O, to see what Omio sees. The outlet has obtained what it claims to be “a huge UK mobile phone release schedule for the rest of the year… [from] all the manufacturers” (emphasis its own). So, from where would such an all-encompassing roadmap hail? We don’t know, nor can we corroborate any of this, but the details are numerous so let’s go through it — albeit with cautious optimism and a few grains of salt. The biggest phone we can see of this baker’s dozen of a lineup is the HTC Gold (sound familiar?), due in November and loaded with Microsoft’s mobile OS newcomer Windows Phone 7. Unfortunately, that’s all the information provided, but it’s certainly enough to entice us. Also in November, we’ve got Samsung i8700 and Nokia E7 — the latter being possibly a N8-esque QWERTY slider with AMOLED display and Symbian^3, and the former being a mystery (although Omio takes a gander that its aquatic Greek mythology might suggest a Bada-powered existence).

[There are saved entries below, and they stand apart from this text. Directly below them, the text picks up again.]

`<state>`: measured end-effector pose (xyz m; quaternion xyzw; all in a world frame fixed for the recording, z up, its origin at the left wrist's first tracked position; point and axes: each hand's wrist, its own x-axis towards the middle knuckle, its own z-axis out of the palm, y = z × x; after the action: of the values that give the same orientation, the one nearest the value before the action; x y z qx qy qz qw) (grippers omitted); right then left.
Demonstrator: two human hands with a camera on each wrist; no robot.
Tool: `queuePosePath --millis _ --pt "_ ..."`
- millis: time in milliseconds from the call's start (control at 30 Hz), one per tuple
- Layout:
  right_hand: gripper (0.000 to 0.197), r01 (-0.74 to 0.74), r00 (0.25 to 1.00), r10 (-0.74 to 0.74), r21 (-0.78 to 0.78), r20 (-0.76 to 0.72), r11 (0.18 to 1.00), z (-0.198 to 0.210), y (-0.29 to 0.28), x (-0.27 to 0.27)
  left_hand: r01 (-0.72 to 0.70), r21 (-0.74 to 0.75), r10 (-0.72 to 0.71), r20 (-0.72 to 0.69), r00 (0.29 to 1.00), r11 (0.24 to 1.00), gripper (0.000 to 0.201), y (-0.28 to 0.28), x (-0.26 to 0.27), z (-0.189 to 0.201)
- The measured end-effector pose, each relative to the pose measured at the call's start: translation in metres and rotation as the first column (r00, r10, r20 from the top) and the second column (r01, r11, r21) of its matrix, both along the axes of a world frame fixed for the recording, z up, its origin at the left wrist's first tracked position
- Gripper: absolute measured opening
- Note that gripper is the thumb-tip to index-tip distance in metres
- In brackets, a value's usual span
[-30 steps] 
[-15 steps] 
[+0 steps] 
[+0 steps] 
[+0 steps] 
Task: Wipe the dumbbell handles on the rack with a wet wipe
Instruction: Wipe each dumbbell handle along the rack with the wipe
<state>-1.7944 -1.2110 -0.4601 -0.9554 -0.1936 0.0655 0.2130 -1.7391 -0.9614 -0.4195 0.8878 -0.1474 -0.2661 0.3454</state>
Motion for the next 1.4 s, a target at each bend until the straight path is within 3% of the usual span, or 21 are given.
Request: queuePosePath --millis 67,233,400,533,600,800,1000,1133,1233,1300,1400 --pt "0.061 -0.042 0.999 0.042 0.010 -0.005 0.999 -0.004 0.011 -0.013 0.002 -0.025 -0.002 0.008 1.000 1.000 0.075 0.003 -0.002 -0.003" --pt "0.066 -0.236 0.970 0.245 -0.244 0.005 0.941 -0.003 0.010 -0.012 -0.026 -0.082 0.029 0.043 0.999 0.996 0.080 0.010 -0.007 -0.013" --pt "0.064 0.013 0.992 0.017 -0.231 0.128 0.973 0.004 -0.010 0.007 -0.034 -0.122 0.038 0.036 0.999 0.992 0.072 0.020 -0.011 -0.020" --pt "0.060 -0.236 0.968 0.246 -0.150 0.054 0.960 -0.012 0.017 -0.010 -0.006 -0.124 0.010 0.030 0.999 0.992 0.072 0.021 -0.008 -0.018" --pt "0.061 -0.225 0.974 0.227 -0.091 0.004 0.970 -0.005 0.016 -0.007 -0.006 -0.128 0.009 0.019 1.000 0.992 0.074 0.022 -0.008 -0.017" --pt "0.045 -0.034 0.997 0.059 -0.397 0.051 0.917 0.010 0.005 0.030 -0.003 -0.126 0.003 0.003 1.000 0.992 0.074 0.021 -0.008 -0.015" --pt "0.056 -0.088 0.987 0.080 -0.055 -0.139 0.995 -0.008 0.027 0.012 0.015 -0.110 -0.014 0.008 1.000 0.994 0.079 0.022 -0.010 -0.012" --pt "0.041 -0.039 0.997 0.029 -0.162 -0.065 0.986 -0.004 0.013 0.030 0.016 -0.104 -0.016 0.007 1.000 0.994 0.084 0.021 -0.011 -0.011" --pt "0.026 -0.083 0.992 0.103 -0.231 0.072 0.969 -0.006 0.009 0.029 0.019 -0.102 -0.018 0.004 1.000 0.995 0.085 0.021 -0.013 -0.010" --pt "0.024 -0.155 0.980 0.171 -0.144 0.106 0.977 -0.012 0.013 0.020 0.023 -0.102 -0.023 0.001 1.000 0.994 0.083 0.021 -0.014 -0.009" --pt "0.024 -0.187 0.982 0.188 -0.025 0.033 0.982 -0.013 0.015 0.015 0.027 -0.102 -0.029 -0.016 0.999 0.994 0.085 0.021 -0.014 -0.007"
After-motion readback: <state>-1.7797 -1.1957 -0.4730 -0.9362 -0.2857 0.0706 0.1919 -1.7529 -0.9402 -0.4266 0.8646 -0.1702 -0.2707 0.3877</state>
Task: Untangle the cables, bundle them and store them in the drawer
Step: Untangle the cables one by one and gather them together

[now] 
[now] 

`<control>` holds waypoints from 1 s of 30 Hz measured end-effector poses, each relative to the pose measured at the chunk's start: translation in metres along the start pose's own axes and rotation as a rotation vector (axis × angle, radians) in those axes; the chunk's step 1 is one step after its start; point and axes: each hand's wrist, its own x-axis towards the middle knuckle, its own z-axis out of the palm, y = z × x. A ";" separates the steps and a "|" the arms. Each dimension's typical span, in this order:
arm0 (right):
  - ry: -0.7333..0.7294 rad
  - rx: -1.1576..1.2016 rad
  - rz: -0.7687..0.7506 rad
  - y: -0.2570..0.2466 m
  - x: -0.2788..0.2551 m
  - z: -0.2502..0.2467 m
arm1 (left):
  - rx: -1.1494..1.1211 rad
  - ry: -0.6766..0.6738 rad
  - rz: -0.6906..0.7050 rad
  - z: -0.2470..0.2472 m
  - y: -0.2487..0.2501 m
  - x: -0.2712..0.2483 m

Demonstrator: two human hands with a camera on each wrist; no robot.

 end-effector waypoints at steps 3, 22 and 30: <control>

Going up the list Memento style, October purportedly brings across the pond-ers HTC Vision, the virtually unknown HTC Ace, Nokia N8, and Sony Ericsson’s Xperia X8 and Yendo. September’s a bit of a yawner — SE Hazel and a Nokia X2 candybar — as is August with the X6 8GB and BlackBerry Curve 9300. And July? Nokia E5-00, Sony Ericsson W20, and Samsung i5500. As is usually the case, the more you can wait, the better your options. Now, let’s see if this supposed roadmap stays on course.